* **Task to carry out**: A complete, exact copy of the records below is the required result.

***

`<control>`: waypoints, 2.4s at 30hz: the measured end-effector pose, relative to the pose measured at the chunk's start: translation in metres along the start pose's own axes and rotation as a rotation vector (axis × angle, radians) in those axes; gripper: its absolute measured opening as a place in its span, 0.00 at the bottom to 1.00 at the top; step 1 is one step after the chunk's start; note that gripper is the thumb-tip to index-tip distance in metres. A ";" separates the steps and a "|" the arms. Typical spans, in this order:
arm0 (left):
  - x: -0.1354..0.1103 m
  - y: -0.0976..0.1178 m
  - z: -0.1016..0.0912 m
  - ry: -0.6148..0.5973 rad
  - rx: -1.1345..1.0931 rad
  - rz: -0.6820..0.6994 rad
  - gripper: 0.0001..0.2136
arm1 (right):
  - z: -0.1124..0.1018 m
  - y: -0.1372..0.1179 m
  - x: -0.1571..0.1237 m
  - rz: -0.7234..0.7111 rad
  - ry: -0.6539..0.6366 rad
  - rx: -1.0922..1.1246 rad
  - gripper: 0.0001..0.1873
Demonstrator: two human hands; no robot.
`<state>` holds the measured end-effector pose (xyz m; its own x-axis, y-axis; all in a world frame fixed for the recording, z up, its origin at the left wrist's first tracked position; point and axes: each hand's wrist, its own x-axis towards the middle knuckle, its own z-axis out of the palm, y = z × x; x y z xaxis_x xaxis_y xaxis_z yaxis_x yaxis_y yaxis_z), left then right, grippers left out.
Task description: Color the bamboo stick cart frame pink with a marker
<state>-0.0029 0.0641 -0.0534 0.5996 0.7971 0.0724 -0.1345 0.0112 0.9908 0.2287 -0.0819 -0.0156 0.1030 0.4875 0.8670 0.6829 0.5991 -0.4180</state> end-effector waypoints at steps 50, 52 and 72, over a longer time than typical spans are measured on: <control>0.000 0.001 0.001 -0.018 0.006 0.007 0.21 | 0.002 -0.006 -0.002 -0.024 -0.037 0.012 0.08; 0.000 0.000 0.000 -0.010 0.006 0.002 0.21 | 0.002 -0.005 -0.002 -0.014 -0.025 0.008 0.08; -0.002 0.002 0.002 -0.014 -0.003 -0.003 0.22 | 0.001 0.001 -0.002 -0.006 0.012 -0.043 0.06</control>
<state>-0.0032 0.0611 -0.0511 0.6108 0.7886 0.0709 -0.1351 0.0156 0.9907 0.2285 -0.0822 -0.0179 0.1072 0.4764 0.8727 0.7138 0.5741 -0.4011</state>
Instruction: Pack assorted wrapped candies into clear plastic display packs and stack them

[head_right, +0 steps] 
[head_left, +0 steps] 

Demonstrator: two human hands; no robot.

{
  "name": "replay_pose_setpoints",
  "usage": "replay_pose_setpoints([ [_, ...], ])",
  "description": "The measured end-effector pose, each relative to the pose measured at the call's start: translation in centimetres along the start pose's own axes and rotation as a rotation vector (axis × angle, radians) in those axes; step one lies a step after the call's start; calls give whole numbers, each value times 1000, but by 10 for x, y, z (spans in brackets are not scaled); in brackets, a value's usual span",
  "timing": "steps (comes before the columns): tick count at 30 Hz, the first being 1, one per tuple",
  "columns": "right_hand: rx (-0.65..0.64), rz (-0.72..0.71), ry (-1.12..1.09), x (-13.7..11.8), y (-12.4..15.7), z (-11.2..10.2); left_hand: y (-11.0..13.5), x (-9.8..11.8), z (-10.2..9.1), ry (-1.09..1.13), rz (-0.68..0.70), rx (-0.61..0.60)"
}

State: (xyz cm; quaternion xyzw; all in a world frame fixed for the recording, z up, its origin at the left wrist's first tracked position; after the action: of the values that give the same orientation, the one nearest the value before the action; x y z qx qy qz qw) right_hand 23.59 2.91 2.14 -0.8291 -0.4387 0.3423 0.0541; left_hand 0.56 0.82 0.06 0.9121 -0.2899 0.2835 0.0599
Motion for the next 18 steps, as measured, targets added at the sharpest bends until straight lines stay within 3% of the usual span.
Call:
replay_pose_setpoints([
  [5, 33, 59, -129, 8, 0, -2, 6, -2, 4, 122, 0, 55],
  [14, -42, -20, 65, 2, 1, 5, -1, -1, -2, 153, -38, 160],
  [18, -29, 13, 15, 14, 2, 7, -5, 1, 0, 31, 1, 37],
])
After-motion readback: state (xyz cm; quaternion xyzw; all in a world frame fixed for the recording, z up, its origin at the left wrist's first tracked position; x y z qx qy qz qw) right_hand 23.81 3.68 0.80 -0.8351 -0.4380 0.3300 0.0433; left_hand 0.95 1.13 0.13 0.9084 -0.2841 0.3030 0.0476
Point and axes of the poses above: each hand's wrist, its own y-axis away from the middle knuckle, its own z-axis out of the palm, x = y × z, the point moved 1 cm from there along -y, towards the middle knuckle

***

* **Task solution**:
`<control>`: waypoints, 2.4s at 30hz: the measured end-effector pose, relative to the pose measured at the chunk's start: translation in metres along the start pose's own axes and rotation as a rotation vector (axis × angle, radians) in those axes; gripper: its absolute measured opening as a place in its span, 0.00 at the bottom to 1.00 at the top; step 1 is one step after the chunk's start; note that gripper is the thumb-tip to index-tip distance in metres. A ";" separates the steps and a "|" the arms. Typical spans, in this order:
arm0 (left):
  - x: -0.1354..0.1103 m
  - y: -0.0976..0.1178 m
  - z: -0.1016..0.0912 m
  - ry: -0.6148..0.5973 rad
  - rx: -1.1345..1.0931 rad
  - rz: -0.6820..0.6994 rad
  - gripper: 0.0001..0.2136
arm1 (right):
  - z: -0.1124..0.1018 m
  - y: -0.1372..0.1179 m
  - x: -0.1571..0.1237 m
  - rz: -0.7234..0.7111 rad
  - ry: -0.6539..0.6366 rad
  - rx: -1.0922..1.1246 rad
  - gripper: 0.0001..0.1873
Demonstrator: two human hands; no robot.
`<state>` holds the measured end-effector pose (xyz m; its own x-axis, y-axis; all in a world frame fixed for the recording, z up, its origin at the left wrist's first tracked position; point and axes: each hand's wrist, its own x-axis towards the middle knuckle, its own z-axis out of the palm, y = z × x; x y z xaxis_x xaxis_y xaxis_z yaxis_x yaxis_y yaxis_z), left then right, grippers left out.
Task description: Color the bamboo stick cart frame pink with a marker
<state>-0.0029 0.0641 -0.0534 0.5996 0.7971 0.0724 -0.1345 0.0112 0.9908 0.2287 -0.0819 -0.0156 0.1030 0.4875 0.8670 0.6829 0.5991 -0.4180</state> end-effector waypoints at steps 50, 52 and 72, over a longer time than typical spans are measured on: <control>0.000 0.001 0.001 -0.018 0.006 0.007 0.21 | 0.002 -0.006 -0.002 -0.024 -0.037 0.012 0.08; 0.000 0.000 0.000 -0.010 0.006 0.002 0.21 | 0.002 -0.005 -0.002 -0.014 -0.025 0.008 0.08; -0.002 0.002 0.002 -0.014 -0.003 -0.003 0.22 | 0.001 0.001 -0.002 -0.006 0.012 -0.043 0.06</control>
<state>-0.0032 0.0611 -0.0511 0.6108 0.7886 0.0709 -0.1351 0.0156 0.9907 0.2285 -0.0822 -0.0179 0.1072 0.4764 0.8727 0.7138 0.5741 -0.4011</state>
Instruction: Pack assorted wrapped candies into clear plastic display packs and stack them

[head_right, +0 steps] 
[head_left, +0 steps] 

Demonstrator: two human hands; no robot.

{
  "name": "replay_pose_setpoints",
  "usage": "replay_pose_setpoints([ [_, ...], ])",
  "description": "The measured end-effector pose, each relative to the pose measured at the call's start: translation in centimetres along the start pose's own axes and rotation as a rotation vector (axis × angle, radians) in those axes; step one lies a step after the call's start; calls give whole numbers, each value times 1000, but by 10 for x, y, z (spans in brackets are not scaled); in brackets, a value's usual span",
  "timing": "steps (comes before the columns): tick count at 30 Hz, the first being 1, one per tuple",
  "columns": "right_hand: rx (-0.65..0.64), rz (-0.72..0.71), ry (-1.12..1.09), x (-13.7..11.8), y (-12.4..15.7), z (-11.2..10.2); left_hand: y (-11.0..13.5), x (-9.8..11.8), z (-10.2..9.1), ry (-1.09..1.13), rz (-0.68..0.70), rx (-0.61..0.60)"
}

State: (xyz cm; quaternion xyzw; all in a world frame fixed for the recording, z up, its origin at the left wrist's first tracked position; after the action: of the values that give the same orientation, the one nearest the value before the action; x y z qx qy qz qw) right_hand 23.59 2.91 2.14 -0.8291 -0.4387 0.3423 0.0541; left_hand 0.56 0.82 0.06 0.9121 -0.2899 0.2835 0.0599
Motion for the next 18 steps, as measured, targets added at the sharpest bends until straight lines stay within 3% of the usual span.
Call:
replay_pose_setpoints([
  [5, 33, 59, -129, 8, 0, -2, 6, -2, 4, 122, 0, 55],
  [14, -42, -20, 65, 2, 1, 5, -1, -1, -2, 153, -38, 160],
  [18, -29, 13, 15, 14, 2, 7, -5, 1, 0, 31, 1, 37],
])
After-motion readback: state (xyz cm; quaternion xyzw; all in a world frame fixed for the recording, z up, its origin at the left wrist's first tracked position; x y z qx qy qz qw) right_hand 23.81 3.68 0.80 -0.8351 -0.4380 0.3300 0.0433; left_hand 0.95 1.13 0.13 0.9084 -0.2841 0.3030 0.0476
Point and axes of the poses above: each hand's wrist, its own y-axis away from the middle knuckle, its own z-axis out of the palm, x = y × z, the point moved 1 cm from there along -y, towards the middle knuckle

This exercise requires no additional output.